Among the entries below, how many lines hold the word "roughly"? Reply with the number only.

━━ DATASET EXTRACT ━━

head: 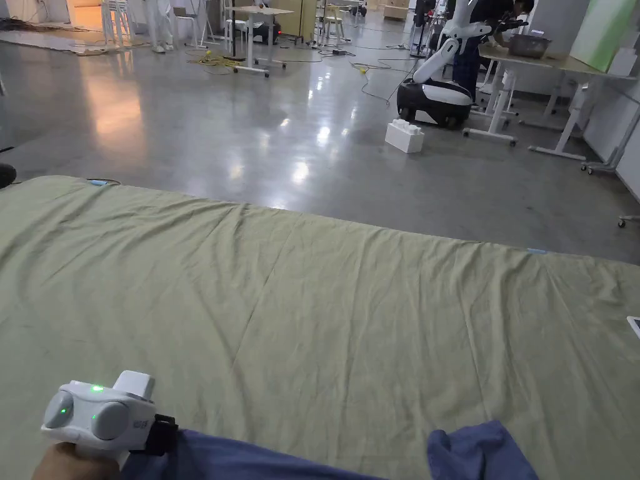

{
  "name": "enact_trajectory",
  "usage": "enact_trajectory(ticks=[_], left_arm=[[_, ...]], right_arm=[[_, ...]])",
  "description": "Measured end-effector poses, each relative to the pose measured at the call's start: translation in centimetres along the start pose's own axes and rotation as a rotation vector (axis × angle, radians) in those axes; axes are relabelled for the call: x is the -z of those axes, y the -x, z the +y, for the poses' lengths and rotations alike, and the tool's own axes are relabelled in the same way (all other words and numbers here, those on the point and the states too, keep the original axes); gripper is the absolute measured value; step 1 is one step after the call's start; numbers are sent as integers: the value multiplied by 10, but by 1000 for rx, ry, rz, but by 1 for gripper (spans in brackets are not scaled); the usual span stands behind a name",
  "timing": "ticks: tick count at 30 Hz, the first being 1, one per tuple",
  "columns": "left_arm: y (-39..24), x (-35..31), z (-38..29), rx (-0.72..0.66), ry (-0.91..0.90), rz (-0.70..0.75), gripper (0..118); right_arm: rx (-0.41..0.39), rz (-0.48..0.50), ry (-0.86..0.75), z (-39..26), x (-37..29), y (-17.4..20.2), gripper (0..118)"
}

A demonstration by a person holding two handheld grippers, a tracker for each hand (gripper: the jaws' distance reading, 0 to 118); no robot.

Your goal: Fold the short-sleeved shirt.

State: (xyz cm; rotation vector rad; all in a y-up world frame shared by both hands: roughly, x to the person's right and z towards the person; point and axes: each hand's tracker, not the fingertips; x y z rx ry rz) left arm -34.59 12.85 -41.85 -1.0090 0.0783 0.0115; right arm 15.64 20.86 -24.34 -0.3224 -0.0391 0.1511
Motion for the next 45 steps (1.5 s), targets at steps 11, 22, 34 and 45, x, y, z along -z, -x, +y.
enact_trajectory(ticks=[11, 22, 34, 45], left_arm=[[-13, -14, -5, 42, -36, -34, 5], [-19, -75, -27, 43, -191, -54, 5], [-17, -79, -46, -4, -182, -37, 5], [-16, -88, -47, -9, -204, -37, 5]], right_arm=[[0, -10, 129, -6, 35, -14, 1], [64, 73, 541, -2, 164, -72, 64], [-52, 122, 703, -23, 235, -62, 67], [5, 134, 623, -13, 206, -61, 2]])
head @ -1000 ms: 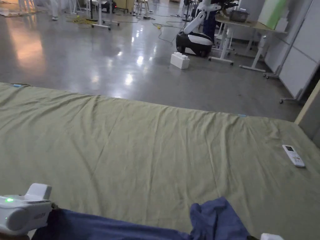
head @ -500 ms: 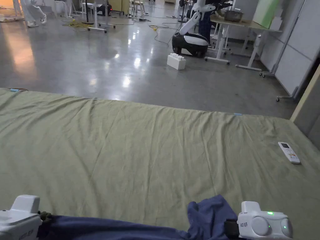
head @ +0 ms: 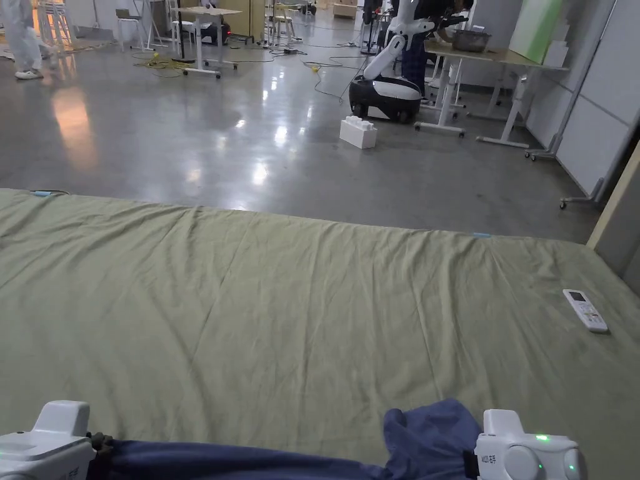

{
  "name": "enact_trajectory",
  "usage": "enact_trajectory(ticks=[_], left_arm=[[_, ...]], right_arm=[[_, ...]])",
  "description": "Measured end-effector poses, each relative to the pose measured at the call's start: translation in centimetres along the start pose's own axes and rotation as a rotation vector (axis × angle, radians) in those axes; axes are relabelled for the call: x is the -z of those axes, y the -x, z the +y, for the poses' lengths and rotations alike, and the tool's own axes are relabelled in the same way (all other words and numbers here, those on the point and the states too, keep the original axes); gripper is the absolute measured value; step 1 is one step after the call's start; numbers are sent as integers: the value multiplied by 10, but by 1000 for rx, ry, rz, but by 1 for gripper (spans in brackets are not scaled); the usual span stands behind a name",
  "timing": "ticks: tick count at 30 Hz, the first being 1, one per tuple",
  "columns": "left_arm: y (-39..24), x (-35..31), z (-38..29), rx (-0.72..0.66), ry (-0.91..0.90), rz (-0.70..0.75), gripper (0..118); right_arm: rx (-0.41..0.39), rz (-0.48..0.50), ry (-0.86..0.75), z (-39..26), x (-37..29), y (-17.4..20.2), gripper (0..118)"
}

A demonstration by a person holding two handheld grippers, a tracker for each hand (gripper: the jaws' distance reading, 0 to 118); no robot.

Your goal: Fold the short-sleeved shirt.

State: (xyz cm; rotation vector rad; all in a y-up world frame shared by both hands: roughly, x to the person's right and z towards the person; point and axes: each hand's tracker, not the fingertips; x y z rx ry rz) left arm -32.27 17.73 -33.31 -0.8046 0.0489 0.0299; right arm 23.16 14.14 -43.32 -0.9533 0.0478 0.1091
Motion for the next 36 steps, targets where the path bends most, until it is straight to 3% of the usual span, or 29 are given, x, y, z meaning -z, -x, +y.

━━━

### TASK ANSWER
2